有人會問,為什麼是實習生紮針,而不是護士呢?原因很簡單,護士太少(這幾乎是每個醫院都麵臨的問題),乍看科室護士很多,但他們要三班倒,如果一個科有12個護士,真正當班的隻有4人,4個護士護理近百名患者,怎麼忙得過來。可是患者本來交了特級護理、一級護理的錢,卻得不到相應的服務。
再說王老師,他家境清貧,有一個大學畢業不久的兒子在鄭州工作。我入院的時候,他帶的錢已經耗費殆盡,靠著兒子攢下的那點錢支撐。他的三餐,是以饅頭、稀飯打發的。
術後,王老師用藥以消炎為主,每天花費在400~500元。王老師心疼錢,每次總是500元、500元地往賬上存,幾乎每天早上都能接到護士的通知:“沒費了,拿不了藥了,趕緊去交錢吧。”
到了術後第九天,王老師的歎氣聲一聲比一聲重。老耿就慫恿他去找大夫,說自己沒錢了,看大夫怎麼說。接下來王老師的藥就少了許多,也接到了通知,過幾天,再換一次藥,就讓他出院。
出院當天,王老師看了前一天的一日清單,美滋滋地對我們說,賬上還有400多塊錢,回家的路費不用再找兒子要了。他下樓辦出院手續的時候,護士送過來了一大堆藥,我們都沒在意。直到半個小時後,王老師沉著臉回來了。原來,護士送過來的那一大堆藥價值500餘元,賬上的剩餘款不但不夠,還得再補交50多塊錢。他粗略地算了算,這次住院共花費1.8萬多元。住院前,王老師曾谘詢大夫需要花多少錢,大夫說萬把塊錢。王老師苦笑著說,這哪兒是萬把啊,是“萬八”。
我不知道醫院為我多開藥沒有,但是要來看我的一位美女朋友卻遭遇了大處方。這日,她清早致電,約好上午前來看我,苦等至中午沒見人影,忽然電話至,氣若遊絲。

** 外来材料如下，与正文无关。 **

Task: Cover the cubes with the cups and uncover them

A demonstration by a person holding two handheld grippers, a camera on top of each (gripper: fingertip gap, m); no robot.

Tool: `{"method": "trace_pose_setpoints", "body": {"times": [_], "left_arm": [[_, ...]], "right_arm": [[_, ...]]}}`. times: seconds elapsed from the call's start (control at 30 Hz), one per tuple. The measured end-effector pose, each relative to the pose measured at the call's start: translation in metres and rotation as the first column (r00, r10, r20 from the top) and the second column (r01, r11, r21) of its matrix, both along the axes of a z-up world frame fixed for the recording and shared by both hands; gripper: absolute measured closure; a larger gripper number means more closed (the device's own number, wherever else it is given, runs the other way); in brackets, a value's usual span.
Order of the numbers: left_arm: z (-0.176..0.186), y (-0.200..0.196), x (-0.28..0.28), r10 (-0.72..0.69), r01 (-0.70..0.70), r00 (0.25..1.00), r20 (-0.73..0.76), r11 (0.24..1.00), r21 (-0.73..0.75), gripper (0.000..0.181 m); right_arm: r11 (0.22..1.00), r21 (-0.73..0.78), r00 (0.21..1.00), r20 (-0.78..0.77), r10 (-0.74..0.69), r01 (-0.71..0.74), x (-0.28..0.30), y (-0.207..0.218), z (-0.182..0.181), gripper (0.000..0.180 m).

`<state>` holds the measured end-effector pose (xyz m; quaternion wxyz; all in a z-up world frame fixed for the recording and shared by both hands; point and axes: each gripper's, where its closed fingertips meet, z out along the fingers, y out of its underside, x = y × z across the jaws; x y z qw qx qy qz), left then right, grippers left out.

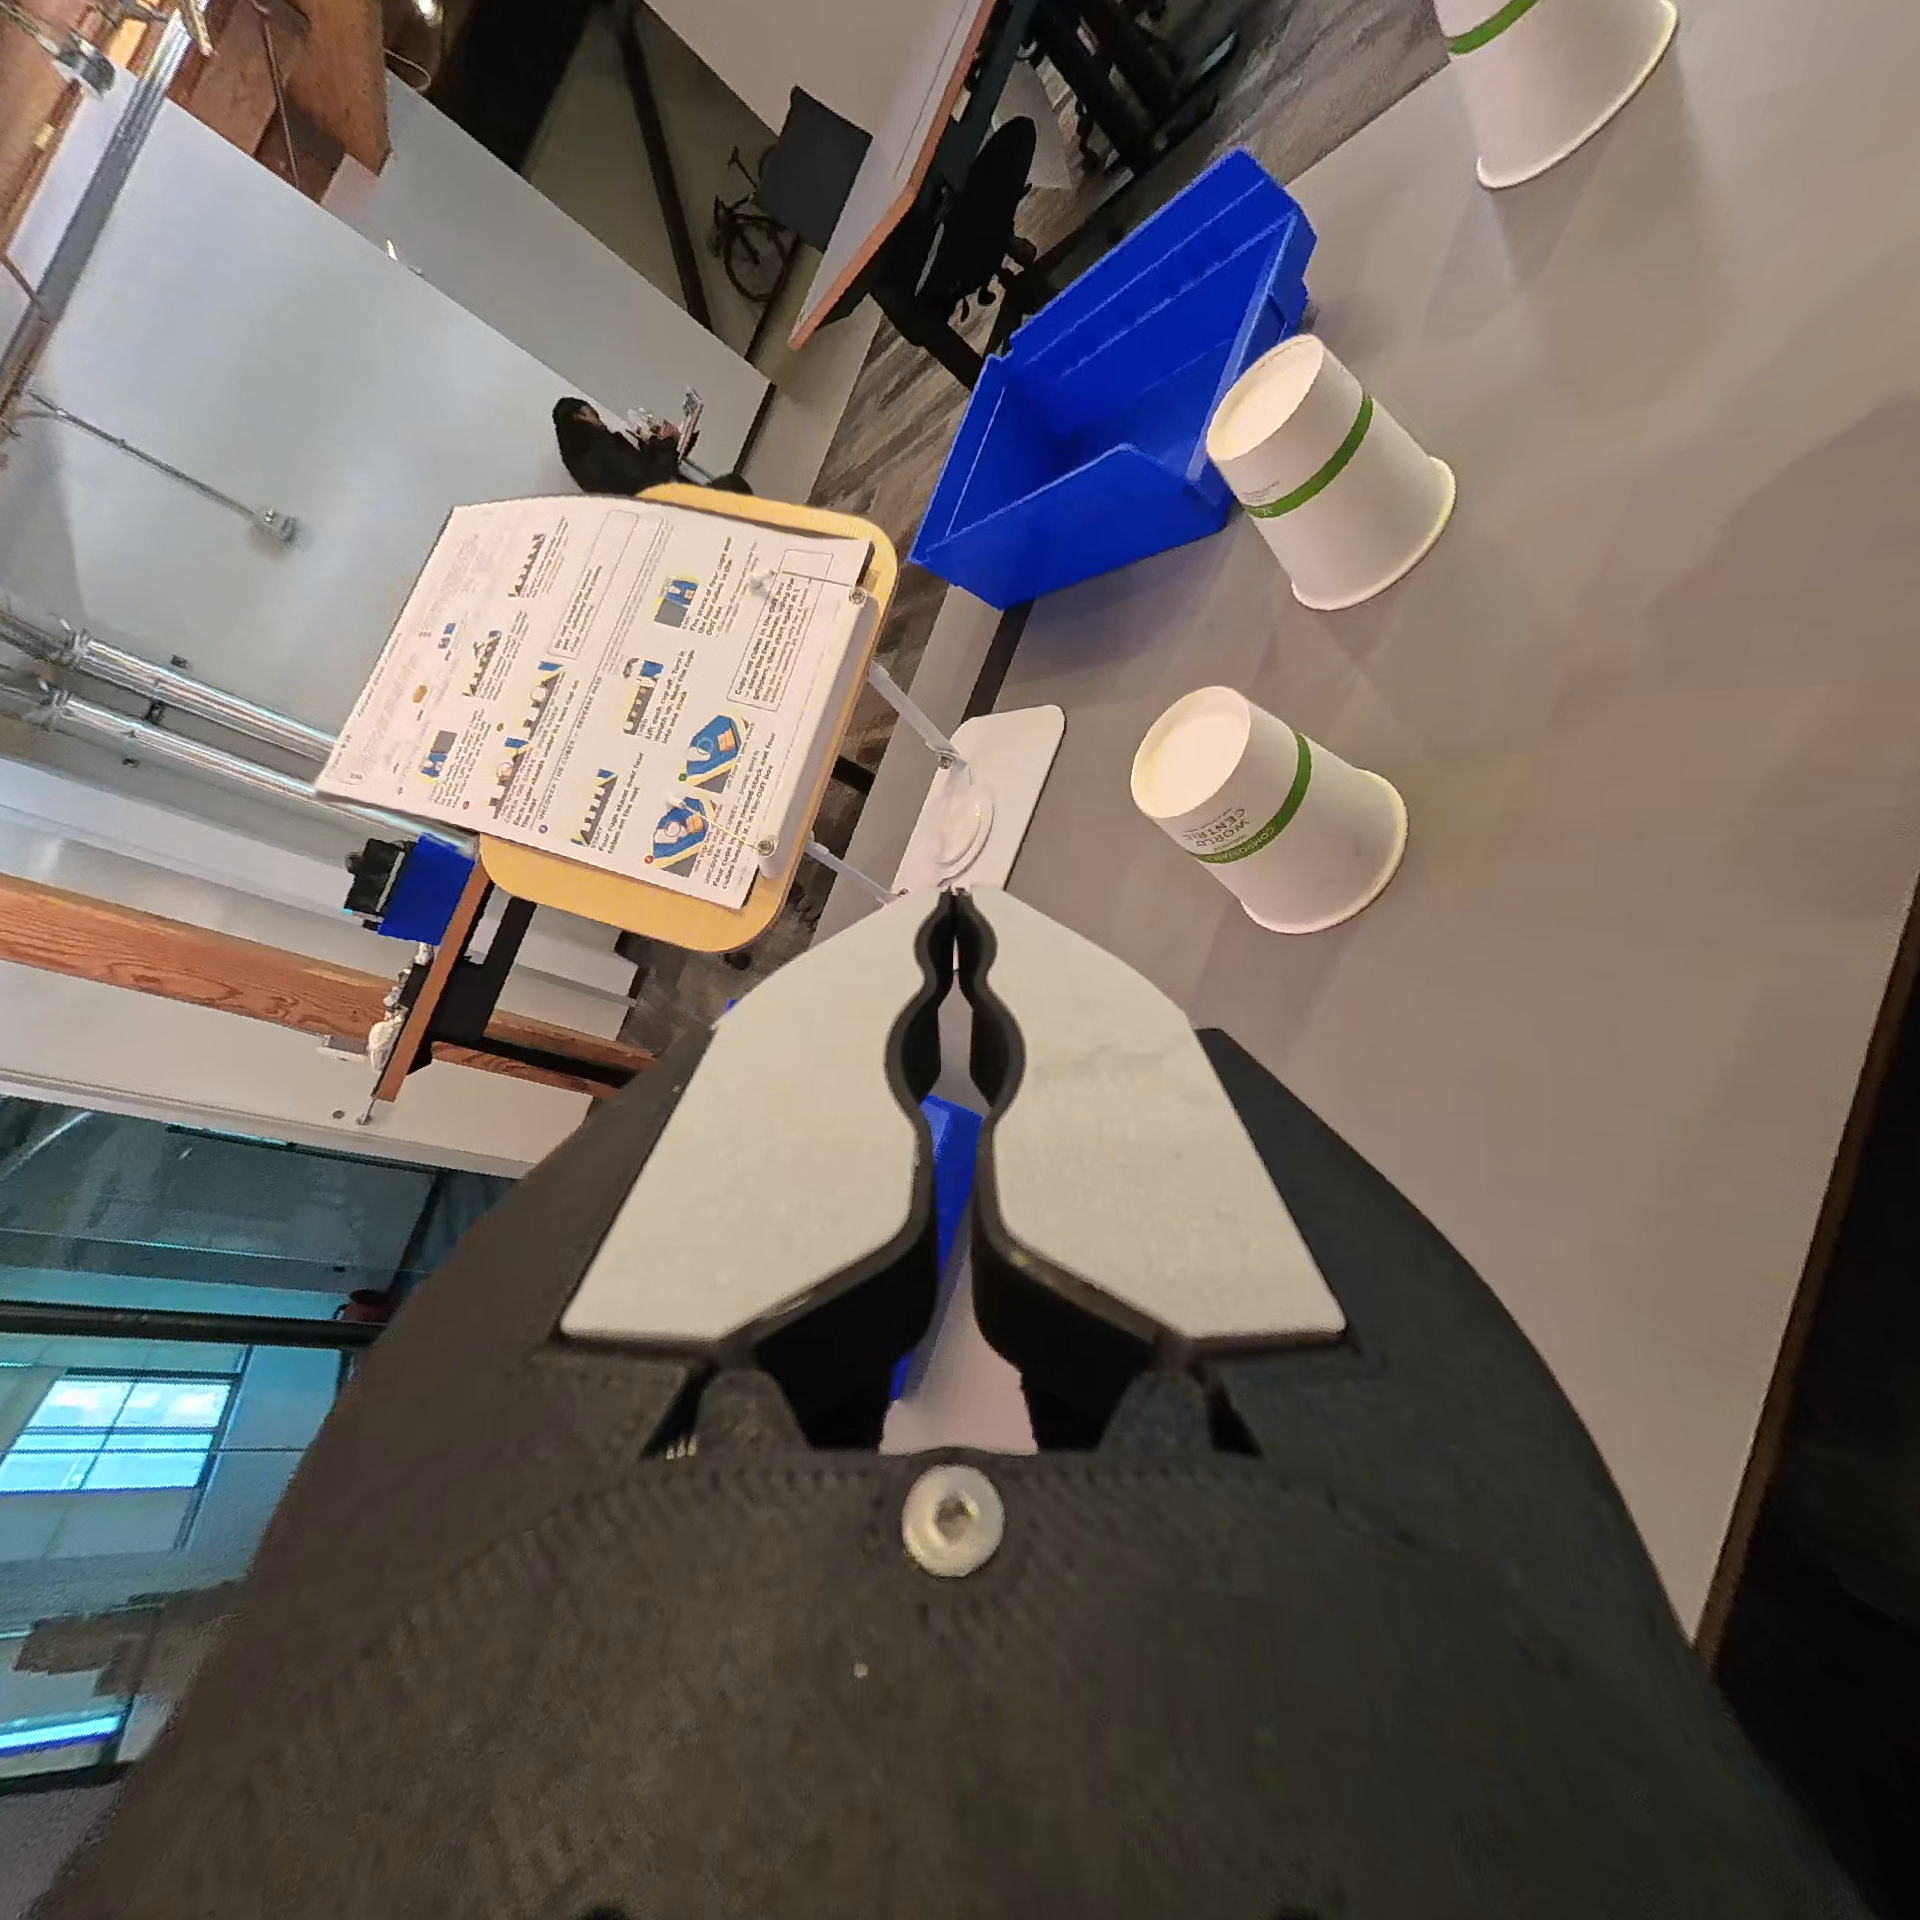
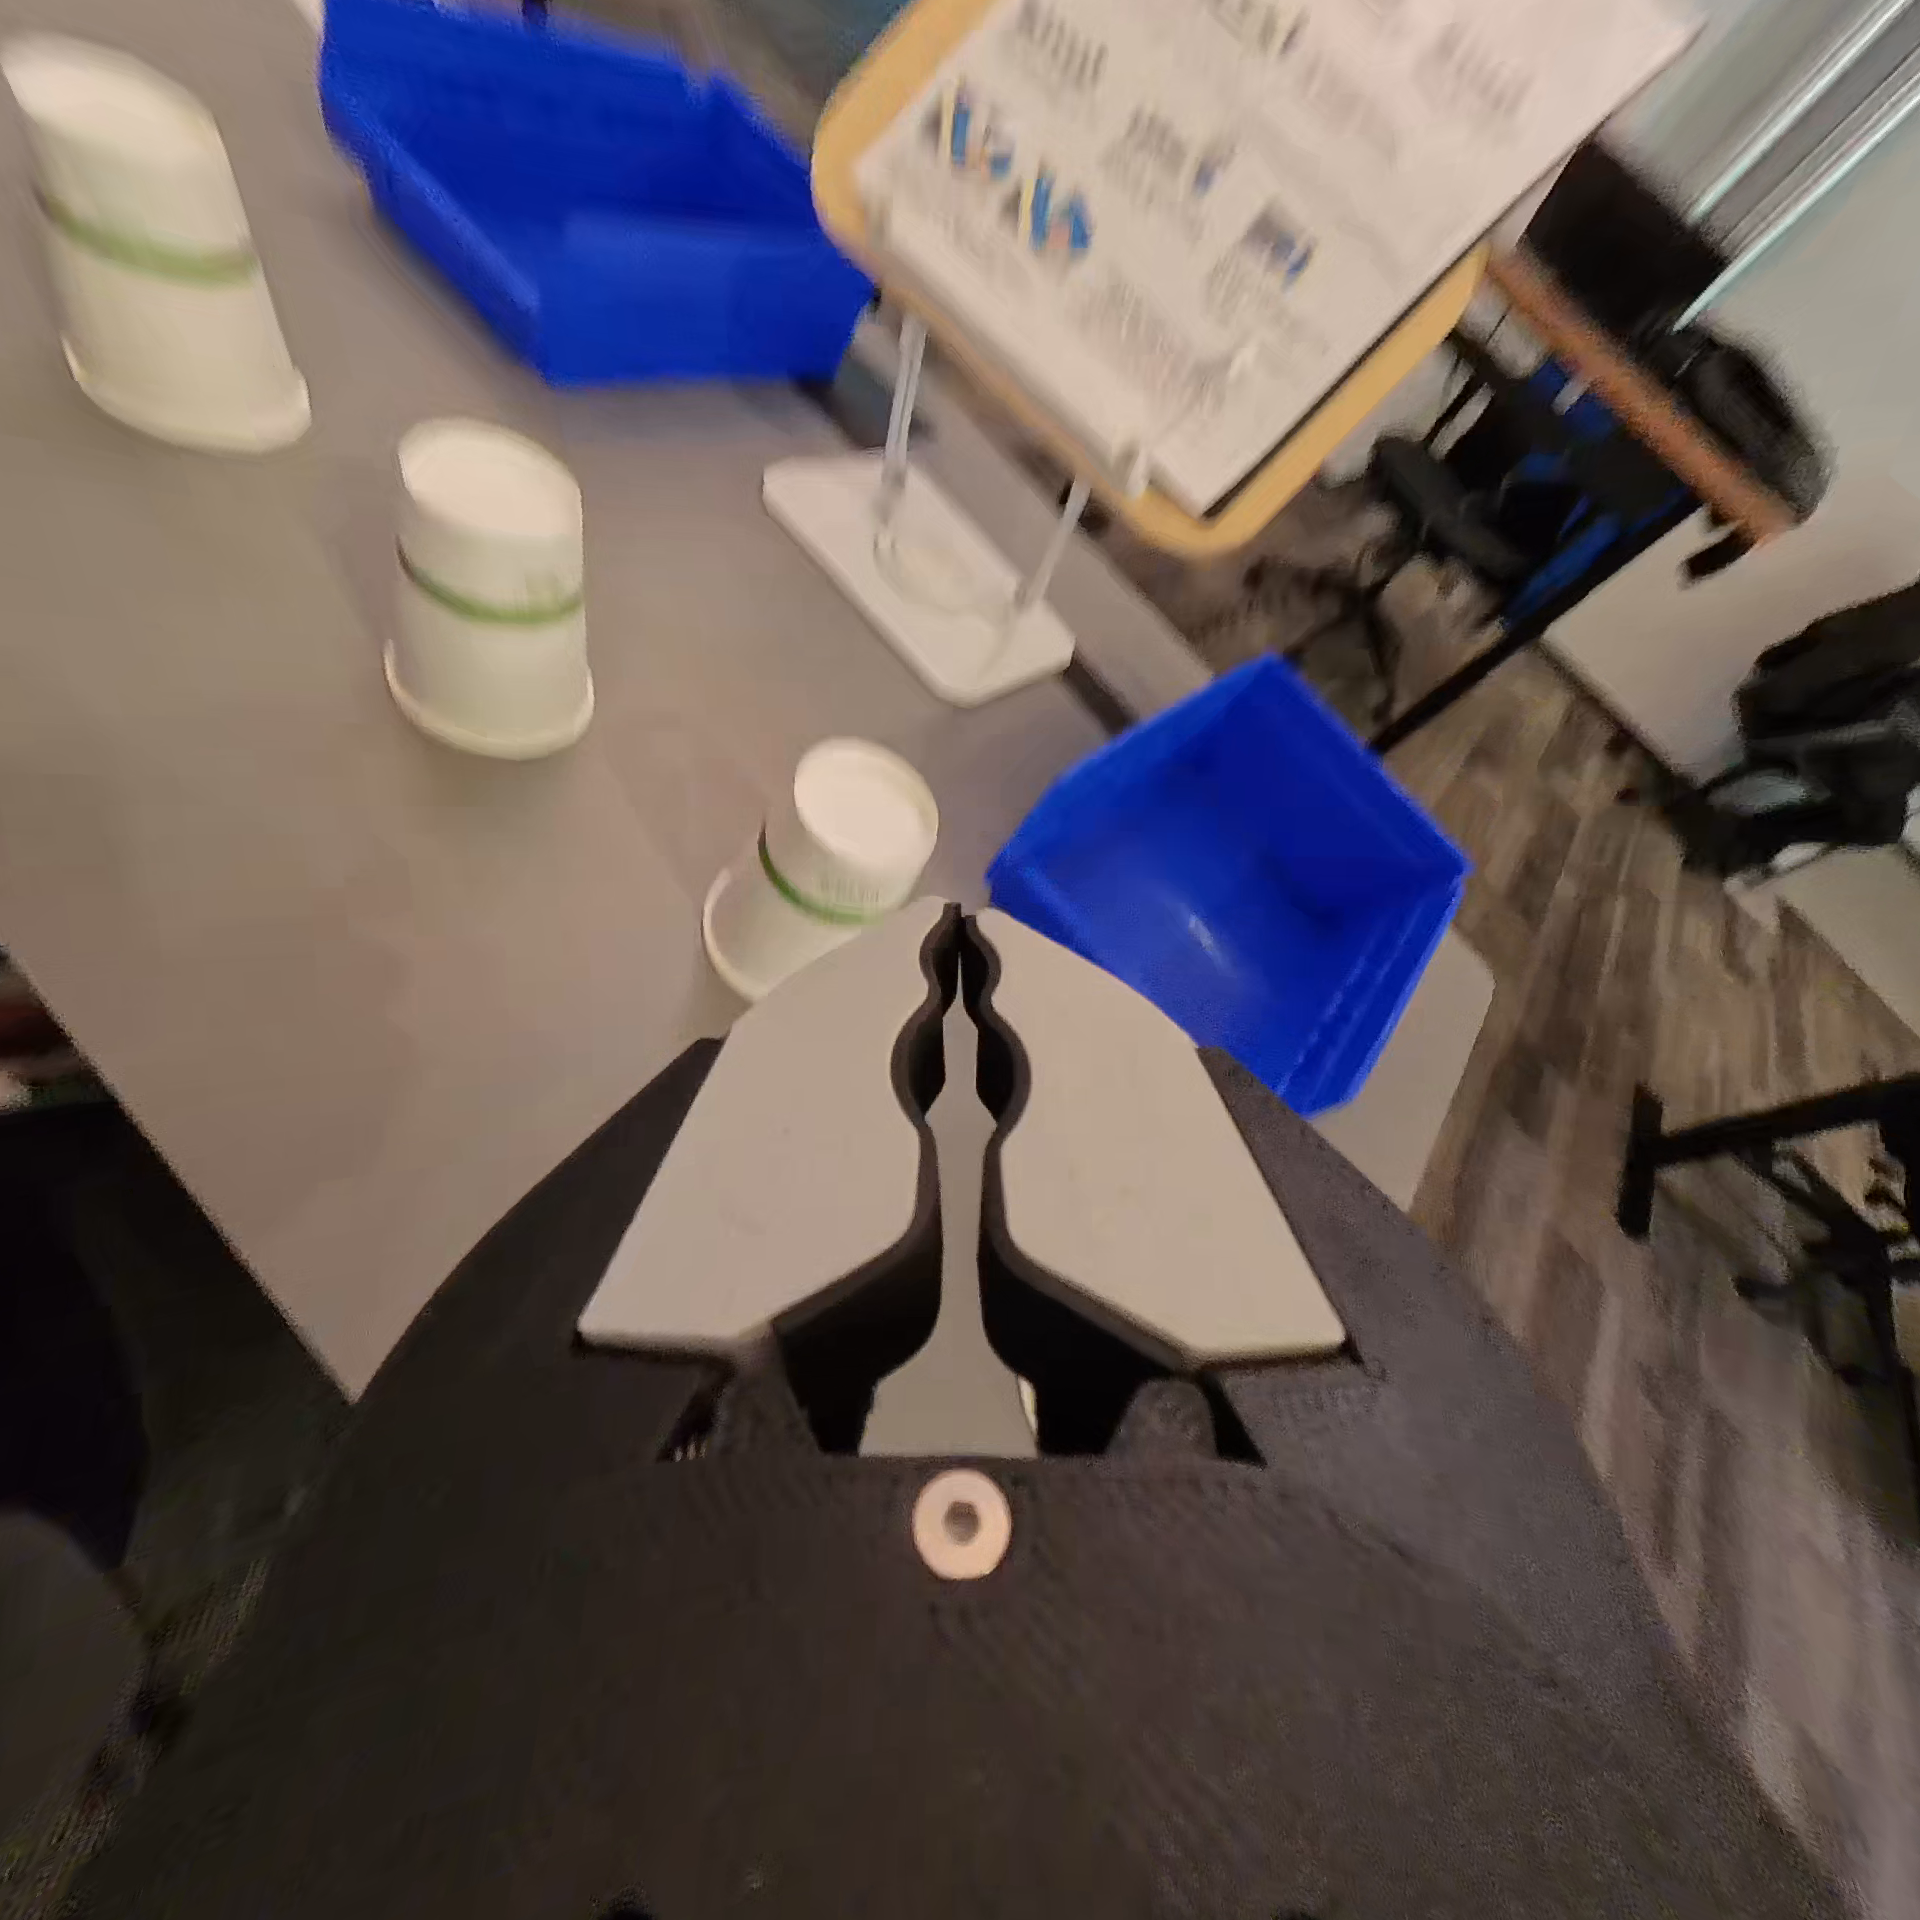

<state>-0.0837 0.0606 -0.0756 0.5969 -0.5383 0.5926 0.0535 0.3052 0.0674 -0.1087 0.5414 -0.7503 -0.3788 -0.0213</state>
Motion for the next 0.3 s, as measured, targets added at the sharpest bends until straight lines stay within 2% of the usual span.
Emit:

這才知道她來醫院途中腹瀉不止,直接去了一家醫院的急診室。
下午,她來到我病房,容光煥發。她極力稱讚醫生高明,開了三天藥,一瓶還沒輸完,病已全好,原本虛脫的身體,像吃了興奮劑一樣亢奮。
我一愣神兒,腹瀉?開三天的藥?得多少錢啊?
她說,就是貴了點,500多塊呢。
事後,我把這事兒講給一位省級醫院的副院長聽。他說,腹瀉時身體不適的原因主要是體內缺水,在輸液瓶裏加幾支藥,輸半瓶就會好,他算了算,費用不會超過20元。接著,這位院長直言不諱地說,近幾年醫院發展速度如此之快,是建立在老百姓花了不少冤枉錢的基礎上的。